◆ **DATASET SECTION**
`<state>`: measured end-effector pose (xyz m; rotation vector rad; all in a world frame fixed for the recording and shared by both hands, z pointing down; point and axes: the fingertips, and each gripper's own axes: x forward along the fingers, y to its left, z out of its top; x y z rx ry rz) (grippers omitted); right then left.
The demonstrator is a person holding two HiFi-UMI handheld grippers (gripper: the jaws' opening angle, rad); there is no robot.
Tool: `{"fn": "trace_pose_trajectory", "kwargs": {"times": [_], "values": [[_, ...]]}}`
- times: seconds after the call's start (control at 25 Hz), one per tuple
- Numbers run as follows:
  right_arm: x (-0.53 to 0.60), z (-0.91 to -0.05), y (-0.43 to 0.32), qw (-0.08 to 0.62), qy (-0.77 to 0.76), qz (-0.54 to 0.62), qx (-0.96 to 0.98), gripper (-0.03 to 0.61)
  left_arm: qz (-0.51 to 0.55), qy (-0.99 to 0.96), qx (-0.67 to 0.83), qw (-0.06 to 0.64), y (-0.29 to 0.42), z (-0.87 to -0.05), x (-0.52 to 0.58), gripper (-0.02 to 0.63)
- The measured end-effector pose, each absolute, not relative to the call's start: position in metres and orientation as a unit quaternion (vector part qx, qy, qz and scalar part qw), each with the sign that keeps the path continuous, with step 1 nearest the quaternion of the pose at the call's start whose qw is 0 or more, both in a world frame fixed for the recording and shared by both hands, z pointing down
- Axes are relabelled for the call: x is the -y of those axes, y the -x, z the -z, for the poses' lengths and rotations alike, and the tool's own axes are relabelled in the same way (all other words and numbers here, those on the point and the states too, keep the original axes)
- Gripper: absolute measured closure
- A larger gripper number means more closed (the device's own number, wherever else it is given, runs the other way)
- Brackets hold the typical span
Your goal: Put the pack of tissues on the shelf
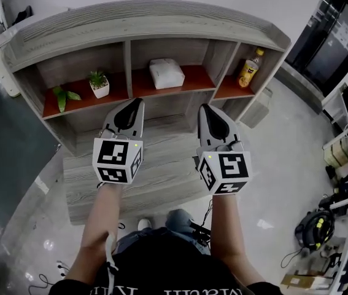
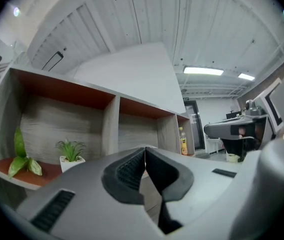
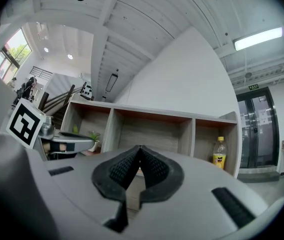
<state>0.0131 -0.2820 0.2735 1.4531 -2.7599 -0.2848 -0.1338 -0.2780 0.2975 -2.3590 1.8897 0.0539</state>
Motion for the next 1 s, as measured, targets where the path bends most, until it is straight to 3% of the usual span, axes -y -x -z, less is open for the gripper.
{"fn": "trace_pose_trajectory", "kwargs": {"times": [1.0], "values": [[0.329,-0.263,-0.036,0.0,-0.399,0.099,0.912,0.562,-0.004,0.717,-0.685,0.132,0.131,-0.269,0.288,0.601]]}}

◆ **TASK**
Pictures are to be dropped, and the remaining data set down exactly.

◆ **EXERCISE RESPONSE**
`<state>`: measured end-effector pose (xyz m; rotation vector rad; all in a world frame fixed for the recording and shared by both hands, z pointing down; point and axes: the fingertips, and each gripper's own axes: x forward along the fingers, y to its left, z out of its top; x y z rx ry rz) (grippers omitted); right then left.
The demonstrator is a person holding two HiFi-UMI handheld grippers (gripper: the jaws' opening angle, rad); there is no robot.
Tool: `{"fn": "trace_pose_trajectory", "kwargs": {"times": [_], "values": [[_, ...]]}}`
- times: seconds after the call's start (control at 25 Hz), one per tuple
- Numbers run as follows:
  right_arm: x (-0.53 to 0.60), z (-0.91 to -0.05), y (-0.43 to 0.32), qw (-0.08 to 0.62), qy (-0.77 to 0.76), qz (-0.54 to 0.62), qx (-0.96 to 0.98), gripper (-0.03 to 0.61)
  left_arm: qz (-0.51 to 0.55), qy (-0.99 to 0.96), qx (-0.67 to 0.83), qw (-0.06 to 0.64), y (-0.29 to 0.42), z (-0.87 to -0.05), x (-0.52 to 0.58), gripper (-0.02 to 0.63)
- The measured end-effector pose, each absolute, not relative to the call's start: position in metres and orientation as a unit quaternion (vector part qx, qy, qz and scalar part qw), each with the sign that keeps the path continuous, with step 1 nearest the quaternion of the pose at the call's start whose qw is 0 or more, both in a world frame fixed for the recording and shared by both hands, z pointing down
- Axes are relabelled for the call: x is the -y of those axes, y the -x, z the -z, for the poses' lengths and rotations alike, and the tool's own axes are relabelled in the same way (all other words and numbers here, those on the point and the states too, keep the original axes)
- Gripper: absolute measured closure
- A larger gripper number means more closed (the device's own number, wherever else it is given, runs the other way)
- Brackets hold the typical span
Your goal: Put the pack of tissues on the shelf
<state>0.0131 -0.2820 0.2735 1.4531 -2.7599 -0.2848 -0.1338 -0.2780 0.2975 -2.3590 1.8897 0.0539</state>
Motion for the next 1 s, as measured, targets where the path bends most, until it is straight to 3% of the usual span, axes -y -x -z, less is open for the gripper.
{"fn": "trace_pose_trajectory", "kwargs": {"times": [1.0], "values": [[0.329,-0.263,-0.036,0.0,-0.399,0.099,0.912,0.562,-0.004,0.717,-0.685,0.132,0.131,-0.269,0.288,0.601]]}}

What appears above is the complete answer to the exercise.